PROMPT:
Both the line containing "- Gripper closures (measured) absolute" and the line containing "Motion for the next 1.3" belong to the span. Output exactly that span from the listing below, and nothing outside it.
[[ INFORMATION PROVIDED open ]]
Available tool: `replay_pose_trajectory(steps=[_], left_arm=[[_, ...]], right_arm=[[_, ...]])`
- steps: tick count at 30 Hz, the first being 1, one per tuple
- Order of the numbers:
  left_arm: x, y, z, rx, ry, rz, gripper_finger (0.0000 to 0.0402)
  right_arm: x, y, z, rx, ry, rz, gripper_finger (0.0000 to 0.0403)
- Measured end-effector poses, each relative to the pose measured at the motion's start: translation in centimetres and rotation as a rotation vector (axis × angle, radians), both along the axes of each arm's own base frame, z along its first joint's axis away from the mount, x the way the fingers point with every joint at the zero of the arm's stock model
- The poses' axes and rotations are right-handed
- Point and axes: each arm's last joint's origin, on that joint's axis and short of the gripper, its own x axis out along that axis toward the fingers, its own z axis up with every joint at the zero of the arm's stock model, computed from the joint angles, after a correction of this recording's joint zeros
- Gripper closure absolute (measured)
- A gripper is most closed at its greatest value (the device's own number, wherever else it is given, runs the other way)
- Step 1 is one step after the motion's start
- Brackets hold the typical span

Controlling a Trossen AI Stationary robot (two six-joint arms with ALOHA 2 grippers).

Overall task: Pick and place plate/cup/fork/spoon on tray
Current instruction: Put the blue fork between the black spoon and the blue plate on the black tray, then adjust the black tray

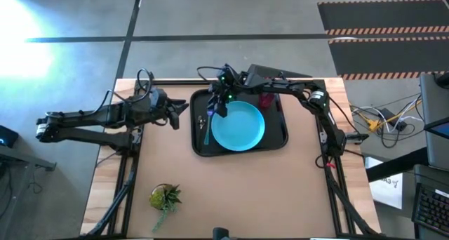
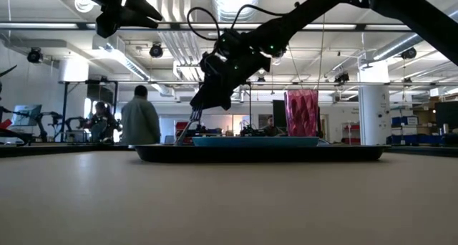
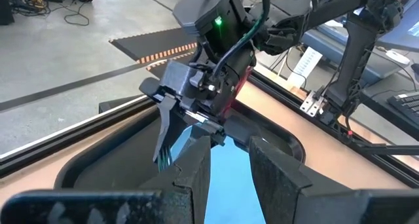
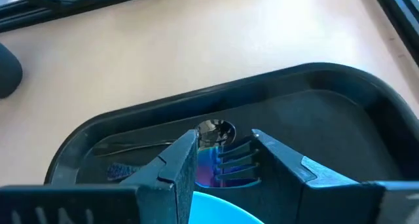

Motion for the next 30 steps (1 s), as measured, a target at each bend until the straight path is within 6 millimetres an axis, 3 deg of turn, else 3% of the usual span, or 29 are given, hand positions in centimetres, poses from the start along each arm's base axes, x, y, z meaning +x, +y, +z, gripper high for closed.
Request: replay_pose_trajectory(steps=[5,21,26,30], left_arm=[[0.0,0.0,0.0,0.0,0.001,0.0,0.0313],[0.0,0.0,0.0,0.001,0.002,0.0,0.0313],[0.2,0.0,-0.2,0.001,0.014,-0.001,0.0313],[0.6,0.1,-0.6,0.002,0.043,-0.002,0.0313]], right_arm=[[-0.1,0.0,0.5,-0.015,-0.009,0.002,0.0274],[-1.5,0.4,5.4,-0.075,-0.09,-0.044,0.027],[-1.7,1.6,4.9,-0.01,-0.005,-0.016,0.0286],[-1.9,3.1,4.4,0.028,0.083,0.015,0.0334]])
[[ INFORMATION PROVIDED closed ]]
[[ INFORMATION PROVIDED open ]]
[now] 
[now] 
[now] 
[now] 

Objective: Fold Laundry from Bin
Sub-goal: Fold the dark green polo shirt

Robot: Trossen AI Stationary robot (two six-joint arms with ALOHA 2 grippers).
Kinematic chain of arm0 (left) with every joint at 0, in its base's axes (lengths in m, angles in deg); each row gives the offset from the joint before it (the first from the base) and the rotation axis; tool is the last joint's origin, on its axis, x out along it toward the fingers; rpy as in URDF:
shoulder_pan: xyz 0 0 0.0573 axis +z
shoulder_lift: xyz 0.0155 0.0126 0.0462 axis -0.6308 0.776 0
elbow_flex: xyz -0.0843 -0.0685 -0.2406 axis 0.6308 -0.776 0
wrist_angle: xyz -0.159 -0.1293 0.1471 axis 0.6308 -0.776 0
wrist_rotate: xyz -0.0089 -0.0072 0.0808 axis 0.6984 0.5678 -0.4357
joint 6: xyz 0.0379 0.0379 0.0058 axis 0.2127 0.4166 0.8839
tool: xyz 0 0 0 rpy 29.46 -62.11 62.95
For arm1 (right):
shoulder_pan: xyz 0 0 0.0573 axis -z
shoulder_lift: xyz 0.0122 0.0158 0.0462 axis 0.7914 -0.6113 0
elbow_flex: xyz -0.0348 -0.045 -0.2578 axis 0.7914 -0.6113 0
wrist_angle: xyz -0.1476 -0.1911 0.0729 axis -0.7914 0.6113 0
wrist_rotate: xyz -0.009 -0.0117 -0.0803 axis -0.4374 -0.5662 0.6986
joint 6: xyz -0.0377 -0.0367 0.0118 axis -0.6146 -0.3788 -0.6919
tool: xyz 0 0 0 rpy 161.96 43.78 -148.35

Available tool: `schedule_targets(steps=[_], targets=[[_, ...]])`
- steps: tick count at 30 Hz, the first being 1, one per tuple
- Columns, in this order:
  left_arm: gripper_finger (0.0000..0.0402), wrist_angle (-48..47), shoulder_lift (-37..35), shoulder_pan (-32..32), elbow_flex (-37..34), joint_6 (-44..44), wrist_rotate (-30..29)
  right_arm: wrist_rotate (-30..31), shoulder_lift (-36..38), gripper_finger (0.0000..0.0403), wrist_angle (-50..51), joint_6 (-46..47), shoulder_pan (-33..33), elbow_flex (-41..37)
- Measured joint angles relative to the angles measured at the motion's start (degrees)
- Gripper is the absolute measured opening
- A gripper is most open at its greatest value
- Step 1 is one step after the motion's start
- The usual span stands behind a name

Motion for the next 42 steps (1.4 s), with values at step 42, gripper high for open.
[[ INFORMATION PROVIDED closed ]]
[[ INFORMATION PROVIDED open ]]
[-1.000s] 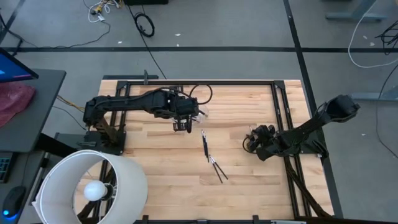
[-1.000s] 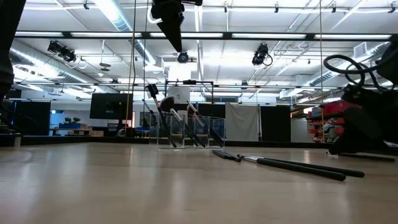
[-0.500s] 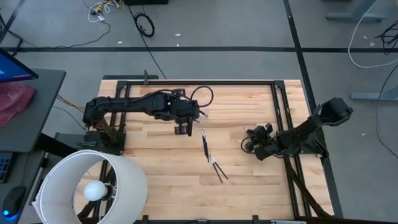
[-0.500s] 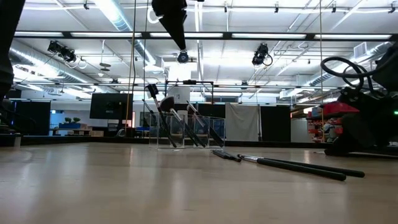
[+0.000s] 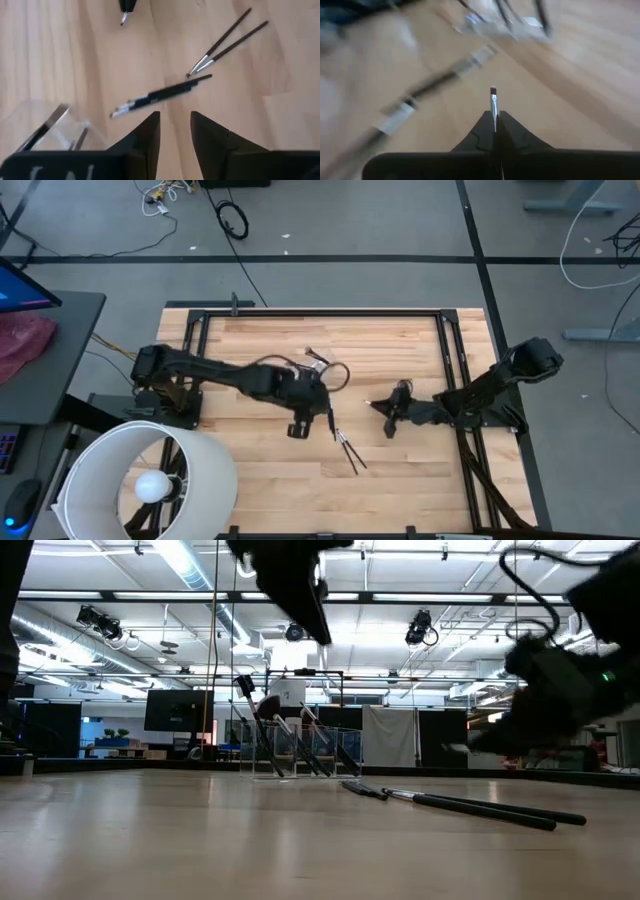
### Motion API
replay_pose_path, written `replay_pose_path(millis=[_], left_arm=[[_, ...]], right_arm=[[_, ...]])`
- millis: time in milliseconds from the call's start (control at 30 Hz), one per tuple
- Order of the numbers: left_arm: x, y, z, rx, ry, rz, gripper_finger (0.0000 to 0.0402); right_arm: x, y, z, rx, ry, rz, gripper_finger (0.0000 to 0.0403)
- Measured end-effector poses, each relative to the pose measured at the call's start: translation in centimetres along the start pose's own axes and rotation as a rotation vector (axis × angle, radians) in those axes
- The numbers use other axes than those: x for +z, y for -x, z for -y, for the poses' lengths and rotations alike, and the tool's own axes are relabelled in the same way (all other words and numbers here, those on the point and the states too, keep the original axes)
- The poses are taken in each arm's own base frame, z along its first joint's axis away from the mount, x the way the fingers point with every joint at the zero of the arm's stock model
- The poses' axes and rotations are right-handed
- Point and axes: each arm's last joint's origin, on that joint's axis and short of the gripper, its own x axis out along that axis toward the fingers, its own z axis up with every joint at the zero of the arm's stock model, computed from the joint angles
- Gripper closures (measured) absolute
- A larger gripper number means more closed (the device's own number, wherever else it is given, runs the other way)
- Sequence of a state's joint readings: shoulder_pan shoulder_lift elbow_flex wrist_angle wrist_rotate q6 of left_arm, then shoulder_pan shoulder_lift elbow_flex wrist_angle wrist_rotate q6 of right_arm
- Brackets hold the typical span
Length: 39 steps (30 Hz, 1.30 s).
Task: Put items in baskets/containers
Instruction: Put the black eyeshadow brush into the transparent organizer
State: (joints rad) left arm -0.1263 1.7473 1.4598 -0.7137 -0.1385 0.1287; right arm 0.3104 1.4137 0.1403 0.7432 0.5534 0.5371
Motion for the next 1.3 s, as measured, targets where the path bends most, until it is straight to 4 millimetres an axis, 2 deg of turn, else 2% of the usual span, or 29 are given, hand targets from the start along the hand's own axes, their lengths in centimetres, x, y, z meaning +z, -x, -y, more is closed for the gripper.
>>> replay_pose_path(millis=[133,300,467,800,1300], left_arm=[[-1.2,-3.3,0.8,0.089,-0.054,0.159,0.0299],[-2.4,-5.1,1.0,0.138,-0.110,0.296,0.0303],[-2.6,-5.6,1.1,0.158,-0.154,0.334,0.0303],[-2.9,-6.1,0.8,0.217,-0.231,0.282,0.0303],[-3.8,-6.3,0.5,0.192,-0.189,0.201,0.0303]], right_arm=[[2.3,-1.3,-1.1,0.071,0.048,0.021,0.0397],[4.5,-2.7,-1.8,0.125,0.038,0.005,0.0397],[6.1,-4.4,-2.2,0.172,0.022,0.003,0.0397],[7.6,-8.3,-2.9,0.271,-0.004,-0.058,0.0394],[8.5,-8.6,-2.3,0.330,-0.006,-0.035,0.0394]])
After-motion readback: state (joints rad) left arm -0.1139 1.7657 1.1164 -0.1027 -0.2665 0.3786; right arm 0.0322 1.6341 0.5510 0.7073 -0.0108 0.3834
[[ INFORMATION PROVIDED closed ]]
REPLY TO THE TASK:
- Gripper closures (measured) absolute
- A larger gripper number means more closed (the device's own number, wherever else it is given, runs the other way)
- Sequence of a state's joint readings: shoulder_pan shoulder_lift elbow_flex wrist_angle wrist_rotate q6 of left_arm, then shoulder_pan shoulder_lift elbow_flex wrist_angle wrist_rotate q6 of right_arm
- Brackets hold the typical span
Length: 39 steps (30 Hz, 1.30 s).
Task: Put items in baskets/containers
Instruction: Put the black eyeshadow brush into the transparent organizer
State: (joints rad) left arm -0.1263 1.7473 1.4598 -0.7137 -0.1385 0.1287; right arm 0.3104 1.4137 0.1403 0.7432 0.5534 0.5371
Motion for the next 1.3 s, as measured, targets where the path bends most, until it is straight to 4 millimetres an axis, 2 deg of turn, else 2% of the usual span, or 29 are given, hand targets from the start along the hand's own axes, their lengths in centimetres, x, y, z meaning +z, -x, -y, more is closed for the gripper.

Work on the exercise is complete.